Of all the lines in the records below, copy only those that contain the string "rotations".

^^^^

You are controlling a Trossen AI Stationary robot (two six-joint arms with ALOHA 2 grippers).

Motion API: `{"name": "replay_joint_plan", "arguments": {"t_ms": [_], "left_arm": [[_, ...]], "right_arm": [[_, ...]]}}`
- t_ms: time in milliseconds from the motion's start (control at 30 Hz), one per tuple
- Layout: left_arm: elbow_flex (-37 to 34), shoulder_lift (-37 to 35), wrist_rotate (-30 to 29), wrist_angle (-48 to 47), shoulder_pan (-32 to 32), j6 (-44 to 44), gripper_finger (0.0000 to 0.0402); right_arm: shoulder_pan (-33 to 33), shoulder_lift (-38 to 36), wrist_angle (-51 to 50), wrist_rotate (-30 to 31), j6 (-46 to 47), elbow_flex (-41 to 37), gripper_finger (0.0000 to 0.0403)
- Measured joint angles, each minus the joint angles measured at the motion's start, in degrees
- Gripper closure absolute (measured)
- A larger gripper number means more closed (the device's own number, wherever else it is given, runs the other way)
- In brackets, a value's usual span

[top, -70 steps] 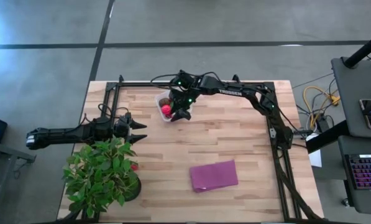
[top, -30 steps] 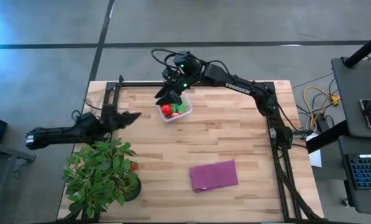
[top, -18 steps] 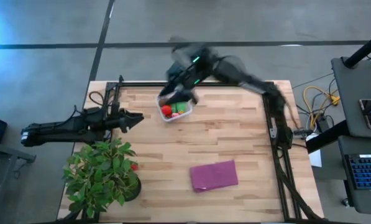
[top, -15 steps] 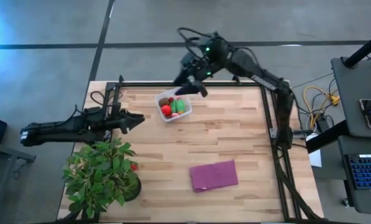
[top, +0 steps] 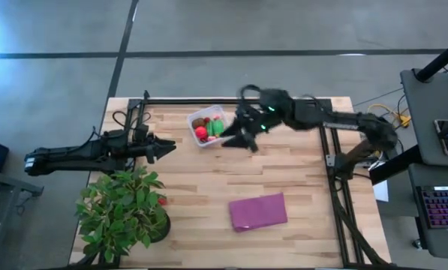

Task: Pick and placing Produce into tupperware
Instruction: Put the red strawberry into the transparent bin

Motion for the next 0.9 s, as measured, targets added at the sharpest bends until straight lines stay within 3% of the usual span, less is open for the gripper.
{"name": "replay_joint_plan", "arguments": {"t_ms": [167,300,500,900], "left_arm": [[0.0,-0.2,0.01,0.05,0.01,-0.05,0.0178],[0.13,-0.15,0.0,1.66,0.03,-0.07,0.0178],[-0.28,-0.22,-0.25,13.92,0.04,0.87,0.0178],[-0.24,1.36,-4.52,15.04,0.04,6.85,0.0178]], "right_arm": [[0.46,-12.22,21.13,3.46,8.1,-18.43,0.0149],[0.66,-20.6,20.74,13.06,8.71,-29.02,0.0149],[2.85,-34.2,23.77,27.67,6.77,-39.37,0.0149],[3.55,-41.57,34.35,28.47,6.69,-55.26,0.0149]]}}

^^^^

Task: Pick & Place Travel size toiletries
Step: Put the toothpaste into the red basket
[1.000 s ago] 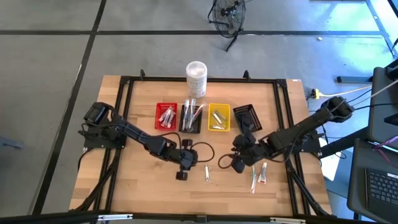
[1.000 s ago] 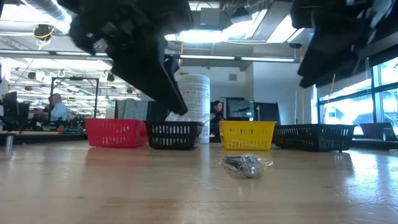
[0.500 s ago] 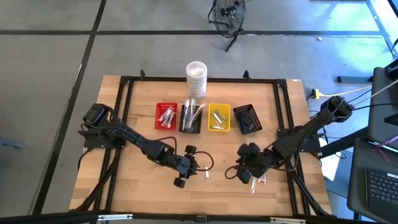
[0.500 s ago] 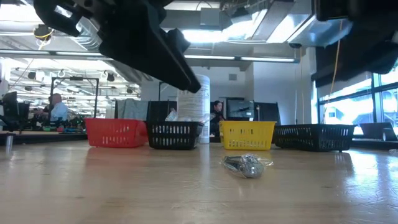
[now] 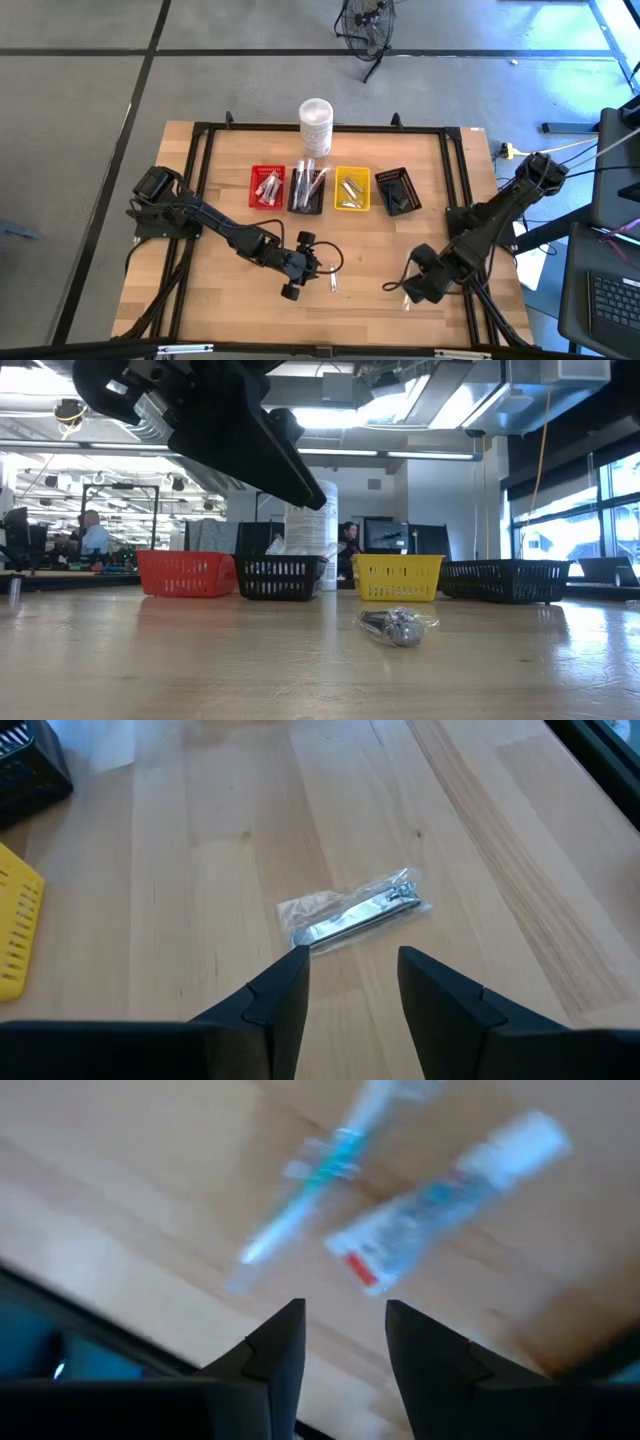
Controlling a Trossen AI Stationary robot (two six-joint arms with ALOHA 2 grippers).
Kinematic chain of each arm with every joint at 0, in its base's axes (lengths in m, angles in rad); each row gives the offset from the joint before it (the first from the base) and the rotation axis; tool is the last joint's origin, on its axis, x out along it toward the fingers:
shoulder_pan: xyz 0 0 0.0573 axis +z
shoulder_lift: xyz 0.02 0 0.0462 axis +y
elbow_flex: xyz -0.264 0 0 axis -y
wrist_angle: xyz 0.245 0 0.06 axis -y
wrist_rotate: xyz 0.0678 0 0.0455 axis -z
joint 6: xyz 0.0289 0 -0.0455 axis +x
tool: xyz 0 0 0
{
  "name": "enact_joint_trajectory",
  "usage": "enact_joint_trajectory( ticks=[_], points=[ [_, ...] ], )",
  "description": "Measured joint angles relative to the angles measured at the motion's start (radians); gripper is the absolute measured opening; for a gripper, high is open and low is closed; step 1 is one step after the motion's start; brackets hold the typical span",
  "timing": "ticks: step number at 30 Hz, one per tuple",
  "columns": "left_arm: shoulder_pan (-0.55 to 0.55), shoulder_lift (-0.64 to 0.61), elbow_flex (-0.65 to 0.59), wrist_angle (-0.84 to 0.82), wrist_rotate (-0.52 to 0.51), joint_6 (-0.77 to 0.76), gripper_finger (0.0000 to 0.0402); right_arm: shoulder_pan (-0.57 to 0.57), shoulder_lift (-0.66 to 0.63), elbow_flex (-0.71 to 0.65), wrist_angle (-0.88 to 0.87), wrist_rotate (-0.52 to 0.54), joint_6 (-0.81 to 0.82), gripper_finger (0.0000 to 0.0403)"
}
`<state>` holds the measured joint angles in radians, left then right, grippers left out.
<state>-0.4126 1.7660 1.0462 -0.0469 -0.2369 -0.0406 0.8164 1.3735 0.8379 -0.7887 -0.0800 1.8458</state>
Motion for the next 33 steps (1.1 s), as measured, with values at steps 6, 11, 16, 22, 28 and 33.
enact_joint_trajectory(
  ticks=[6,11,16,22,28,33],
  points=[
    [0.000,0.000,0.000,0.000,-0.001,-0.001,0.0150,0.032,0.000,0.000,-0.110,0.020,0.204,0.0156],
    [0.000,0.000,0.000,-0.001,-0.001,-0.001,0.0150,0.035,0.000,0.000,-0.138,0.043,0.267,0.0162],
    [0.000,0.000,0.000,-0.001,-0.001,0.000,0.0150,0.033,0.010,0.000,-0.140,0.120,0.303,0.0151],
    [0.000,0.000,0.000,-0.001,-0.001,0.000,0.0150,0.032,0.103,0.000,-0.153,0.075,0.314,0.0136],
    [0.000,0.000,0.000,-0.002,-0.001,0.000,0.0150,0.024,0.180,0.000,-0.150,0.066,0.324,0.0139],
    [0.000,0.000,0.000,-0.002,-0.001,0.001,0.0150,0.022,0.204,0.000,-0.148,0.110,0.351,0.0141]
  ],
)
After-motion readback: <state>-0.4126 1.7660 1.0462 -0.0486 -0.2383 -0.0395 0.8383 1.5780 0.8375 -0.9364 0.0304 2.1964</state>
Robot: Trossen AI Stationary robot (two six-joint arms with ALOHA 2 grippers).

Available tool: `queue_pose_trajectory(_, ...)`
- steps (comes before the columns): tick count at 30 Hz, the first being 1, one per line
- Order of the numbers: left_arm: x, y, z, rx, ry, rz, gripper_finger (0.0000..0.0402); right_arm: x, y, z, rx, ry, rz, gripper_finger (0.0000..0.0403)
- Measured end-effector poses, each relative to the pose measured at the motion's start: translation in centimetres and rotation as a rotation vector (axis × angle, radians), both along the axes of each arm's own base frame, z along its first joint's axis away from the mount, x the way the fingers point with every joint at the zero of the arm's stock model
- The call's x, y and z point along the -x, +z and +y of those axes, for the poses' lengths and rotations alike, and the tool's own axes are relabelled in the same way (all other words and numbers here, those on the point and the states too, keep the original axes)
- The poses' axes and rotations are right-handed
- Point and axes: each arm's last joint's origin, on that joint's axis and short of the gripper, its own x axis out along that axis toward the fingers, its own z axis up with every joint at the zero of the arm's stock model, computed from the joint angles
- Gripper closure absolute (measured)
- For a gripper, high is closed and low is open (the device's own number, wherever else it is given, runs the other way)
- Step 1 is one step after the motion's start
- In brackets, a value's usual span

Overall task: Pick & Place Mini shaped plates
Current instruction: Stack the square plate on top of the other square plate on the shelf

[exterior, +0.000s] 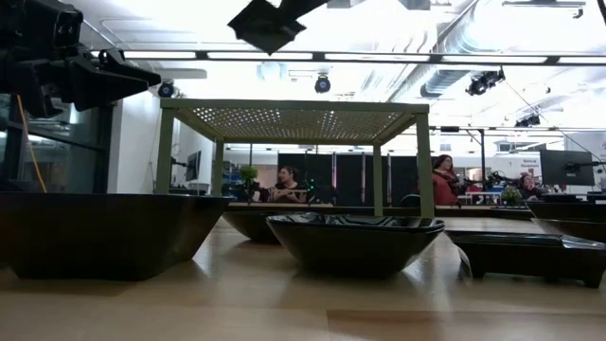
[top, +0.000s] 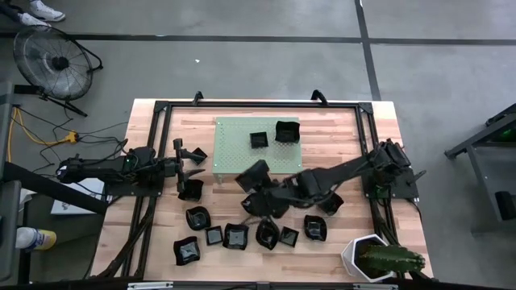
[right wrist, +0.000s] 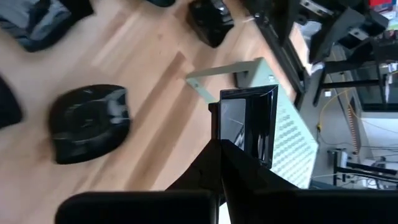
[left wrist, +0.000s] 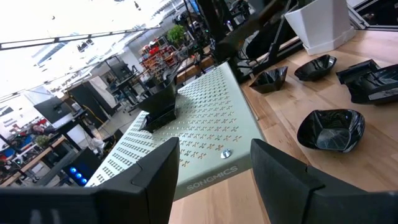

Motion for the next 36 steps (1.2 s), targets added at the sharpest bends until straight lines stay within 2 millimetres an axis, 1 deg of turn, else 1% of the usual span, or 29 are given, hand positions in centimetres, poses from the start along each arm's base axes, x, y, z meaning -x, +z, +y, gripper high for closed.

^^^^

§ Task response
- The call's x, y and z point along the -x, +z and +y of those axes, for the poses' lengths and rotations alike, and the tool's own axes are relabelled in the same way (all other words and numbers here, those on the point and the states too, keep the original axes)
- The poses' axes and rotations are right-handed

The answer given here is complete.